引退後の楽しみでいいの?


30歳までは現役のジャズベースプレーヤーでした。アマチュアですが。


一ヶ月に5-6回ほどは地元のライブハウスに出没し、「ギャラの発生しない演奏はしない」などと冗談半分にいったりしていたものの、実際ほとんどの演奏はギャラがいただけるありがたい環境でした。


父が調理場にいて、お互いに「今日はちょっと頼むね」と仕事途中で遊びに出かけることができる夢のようなのんびりした時代であったのです。


いまでは「ちょっと頼むね」は10分たりともあり得ず、休日以外に楽器を触るゆとりなど皆無です。その休日でさえ、最後に楽器を触ったのはいつだったか?すでに記憶にさえありません。


この地では、「ハママツ・ジャズ・ウィーク」というイベントがずっと続いていて、アマチュアで活動するミュージシャン達が街中の様々な場所で演奏する期間があります。本来なら昔の音楽仲間の演奏を聴きに行くモンなのでしょうが、演奏を諦めてしまった引け目と、たっぷりのうらやましさが心の底に渦巻いていて、この期間には外に出ることさえしていませんでした。

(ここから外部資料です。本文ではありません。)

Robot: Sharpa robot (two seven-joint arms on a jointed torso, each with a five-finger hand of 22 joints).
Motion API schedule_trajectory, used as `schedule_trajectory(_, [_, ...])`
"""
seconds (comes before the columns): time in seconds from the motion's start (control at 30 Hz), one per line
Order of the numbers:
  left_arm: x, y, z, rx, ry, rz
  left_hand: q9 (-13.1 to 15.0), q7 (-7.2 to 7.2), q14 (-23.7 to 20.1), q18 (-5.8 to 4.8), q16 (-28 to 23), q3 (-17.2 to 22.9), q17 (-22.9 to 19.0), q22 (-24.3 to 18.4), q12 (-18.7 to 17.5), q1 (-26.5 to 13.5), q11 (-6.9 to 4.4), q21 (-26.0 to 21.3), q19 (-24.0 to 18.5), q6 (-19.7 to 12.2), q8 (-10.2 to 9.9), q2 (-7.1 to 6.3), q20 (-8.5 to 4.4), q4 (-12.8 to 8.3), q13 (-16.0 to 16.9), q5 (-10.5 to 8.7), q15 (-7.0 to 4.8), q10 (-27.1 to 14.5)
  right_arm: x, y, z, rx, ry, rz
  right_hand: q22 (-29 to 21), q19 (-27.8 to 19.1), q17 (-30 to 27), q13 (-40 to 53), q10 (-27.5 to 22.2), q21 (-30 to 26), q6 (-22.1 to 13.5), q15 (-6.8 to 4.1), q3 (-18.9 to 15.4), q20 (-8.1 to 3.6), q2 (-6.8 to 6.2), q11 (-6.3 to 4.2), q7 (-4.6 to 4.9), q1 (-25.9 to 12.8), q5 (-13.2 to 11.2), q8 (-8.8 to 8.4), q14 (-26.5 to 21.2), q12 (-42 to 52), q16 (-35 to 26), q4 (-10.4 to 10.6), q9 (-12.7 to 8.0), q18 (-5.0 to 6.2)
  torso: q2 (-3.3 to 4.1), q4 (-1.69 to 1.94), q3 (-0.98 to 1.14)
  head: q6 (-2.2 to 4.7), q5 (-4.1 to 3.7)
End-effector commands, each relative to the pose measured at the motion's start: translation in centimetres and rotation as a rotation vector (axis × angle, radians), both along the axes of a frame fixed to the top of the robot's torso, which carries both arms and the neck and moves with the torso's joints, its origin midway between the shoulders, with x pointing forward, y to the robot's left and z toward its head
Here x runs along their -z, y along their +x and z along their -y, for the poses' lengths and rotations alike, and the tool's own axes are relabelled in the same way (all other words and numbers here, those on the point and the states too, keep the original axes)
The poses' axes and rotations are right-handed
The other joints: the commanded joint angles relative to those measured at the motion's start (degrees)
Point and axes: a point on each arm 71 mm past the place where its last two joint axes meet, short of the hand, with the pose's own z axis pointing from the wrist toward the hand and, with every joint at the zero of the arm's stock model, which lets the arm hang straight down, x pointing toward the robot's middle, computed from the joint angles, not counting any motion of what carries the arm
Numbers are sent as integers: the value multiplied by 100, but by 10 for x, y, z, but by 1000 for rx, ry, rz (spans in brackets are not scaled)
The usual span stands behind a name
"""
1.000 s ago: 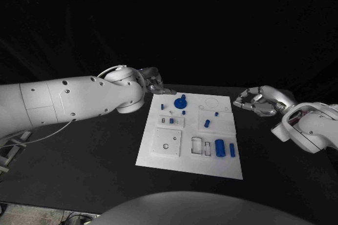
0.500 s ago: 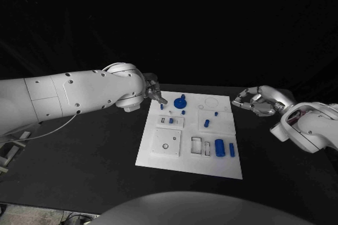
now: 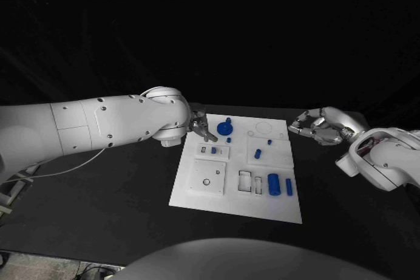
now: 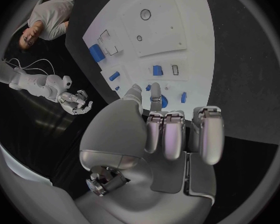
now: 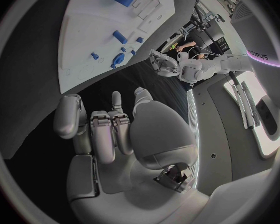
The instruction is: Assemble the parts on the task board
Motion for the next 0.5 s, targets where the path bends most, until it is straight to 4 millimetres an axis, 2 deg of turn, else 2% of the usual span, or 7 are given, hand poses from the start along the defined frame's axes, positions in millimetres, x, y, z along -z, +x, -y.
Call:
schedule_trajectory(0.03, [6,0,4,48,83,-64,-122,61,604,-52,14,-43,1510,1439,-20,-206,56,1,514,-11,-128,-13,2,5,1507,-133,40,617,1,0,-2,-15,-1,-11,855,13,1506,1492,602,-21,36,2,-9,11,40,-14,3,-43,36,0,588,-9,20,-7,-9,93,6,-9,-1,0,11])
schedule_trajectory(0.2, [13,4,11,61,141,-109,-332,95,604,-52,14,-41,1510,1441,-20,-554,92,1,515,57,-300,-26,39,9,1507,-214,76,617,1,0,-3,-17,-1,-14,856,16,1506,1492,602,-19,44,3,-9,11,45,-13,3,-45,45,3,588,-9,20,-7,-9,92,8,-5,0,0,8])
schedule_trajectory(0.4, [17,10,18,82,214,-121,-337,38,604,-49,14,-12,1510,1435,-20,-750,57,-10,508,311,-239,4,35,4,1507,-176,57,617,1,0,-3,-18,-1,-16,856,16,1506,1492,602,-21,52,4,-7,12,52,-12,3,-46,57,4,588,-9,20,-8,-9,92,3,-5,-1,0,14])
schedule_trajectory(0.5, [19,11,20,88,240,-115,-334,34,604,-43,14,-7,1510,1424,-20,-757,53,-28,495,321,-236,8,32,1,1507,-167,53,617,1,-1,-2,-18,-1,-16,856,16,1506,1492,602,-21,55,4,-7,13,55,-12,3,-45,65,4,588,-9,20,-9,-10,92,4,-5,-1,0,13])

先日、私のジャズの原点であった大学時代のビック・バンドの同窓会がありました。恒例のOB演奏が続く中、今年のメインイベントであったAKB(around 還暦band)の演奏がfacebookを通じてyou tubeで観ることができました。このAKBの主な構成メンバーは私が一年生の時の四年生達。このクラブに私が入ったときには神様のように素晴らしい演奏をしていた方々です。(一年生にとっての四年生というのは実際どこでもそんな存在なのでしょうが、実際日本のトップクラスでした)


すでに全員が白髪まじりだったり、髪が薄くなっていたりする懐かしい綿々で、多くのOBバンドがヨタヨタで現役の時の面影がないことを笑いと共に売りにしていたはずなのに、このAKB(around 還暦band)はその辺のアマチュアバンドはかなわないほど上手いのです。プロミュージシャンとして活躍しているメンバーが何人かいる事実をさっぴても、アマチュアとして現役活動をしていることがびしびし伝わる堂々たる演奏です。

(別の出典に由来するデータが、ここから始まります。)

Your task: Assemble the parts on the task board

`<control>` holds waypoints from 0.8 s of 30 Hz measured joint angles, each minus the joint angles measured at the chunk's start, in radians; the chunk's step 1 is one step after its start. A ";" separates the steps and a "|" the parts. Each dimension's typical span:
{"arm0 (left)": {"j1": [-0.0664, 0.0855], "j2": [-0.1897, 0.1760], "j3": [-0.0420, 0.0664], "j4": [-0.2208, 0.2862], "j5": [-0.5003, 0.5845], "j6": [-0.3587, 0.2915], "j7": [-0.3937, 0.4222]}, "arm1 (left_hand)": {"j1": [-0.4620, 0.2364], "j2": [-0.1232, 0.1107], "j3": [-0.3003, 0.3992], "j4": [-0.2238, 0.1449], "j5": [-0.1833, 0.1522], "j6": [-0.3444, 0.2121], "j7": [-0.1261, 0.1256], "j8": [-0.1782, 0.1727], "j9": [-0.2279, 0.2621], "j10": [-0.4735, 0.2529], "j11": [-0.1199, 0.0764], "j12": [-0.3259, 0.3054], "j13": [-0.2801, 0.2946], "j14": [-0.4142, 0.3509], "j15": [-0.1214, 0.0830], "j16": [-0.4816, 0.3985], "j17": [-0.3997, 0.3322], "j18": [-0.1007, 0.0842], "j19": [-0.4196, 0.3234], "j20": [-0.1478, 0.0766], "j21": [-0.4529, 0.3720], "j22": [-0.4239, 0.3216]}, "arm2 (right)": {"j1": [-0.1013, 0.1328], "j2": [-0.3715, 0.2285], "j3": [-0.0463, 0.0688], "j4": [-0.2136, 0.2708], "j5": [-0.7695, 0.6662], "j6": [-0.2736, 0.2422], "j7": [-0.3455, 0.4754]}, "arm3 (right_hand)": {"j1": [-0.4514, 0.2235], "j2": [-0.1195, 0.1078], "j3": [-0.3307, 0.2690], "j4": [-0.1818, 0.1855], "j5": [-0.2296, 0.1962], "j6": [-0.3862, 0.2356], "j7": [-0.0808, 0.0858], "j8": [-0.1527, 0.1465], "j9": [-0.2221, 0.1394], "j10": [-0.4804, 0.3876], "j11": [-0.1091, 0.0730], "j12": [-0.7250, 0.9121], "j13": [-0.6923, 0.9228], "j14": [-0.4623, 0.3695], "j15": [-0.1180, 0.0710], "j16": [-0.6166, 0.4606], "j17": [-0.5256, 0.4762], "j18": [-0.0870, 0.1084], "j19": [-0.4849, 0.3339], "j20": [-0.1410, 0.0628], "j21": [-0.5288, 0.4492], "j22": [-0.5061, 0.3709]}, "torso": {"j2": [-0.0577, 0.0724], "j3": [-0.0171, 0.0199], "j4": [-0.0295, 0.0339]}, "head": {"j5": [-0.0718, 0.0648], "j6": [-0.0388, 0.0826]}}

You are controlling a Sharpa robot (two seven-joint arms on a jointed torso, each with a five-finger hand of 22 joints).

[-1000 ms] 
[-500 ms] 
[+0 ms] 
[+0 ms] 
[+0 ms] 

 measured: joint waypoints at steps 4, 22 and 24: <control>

あちゃーー!あれから四十年、現役を続けている先輩がこんなに多いんだぁぁ。


かなりショックでした。


この先輩達の定年後はそれまでと同じように音楽の楽しみに満ちているのです。


引退したら、借金が終わったら、時間ができたら・・・音楽活動への復帰なんていっていたら、実際に引退しても楽器を取らないはめになるに違いありません。


なんとか時間をひねくりだして、もしくは仕事を減らしても演奏することの楽しみを取り戻すべきなのかもしれない。。。。強く思った瞬間でした。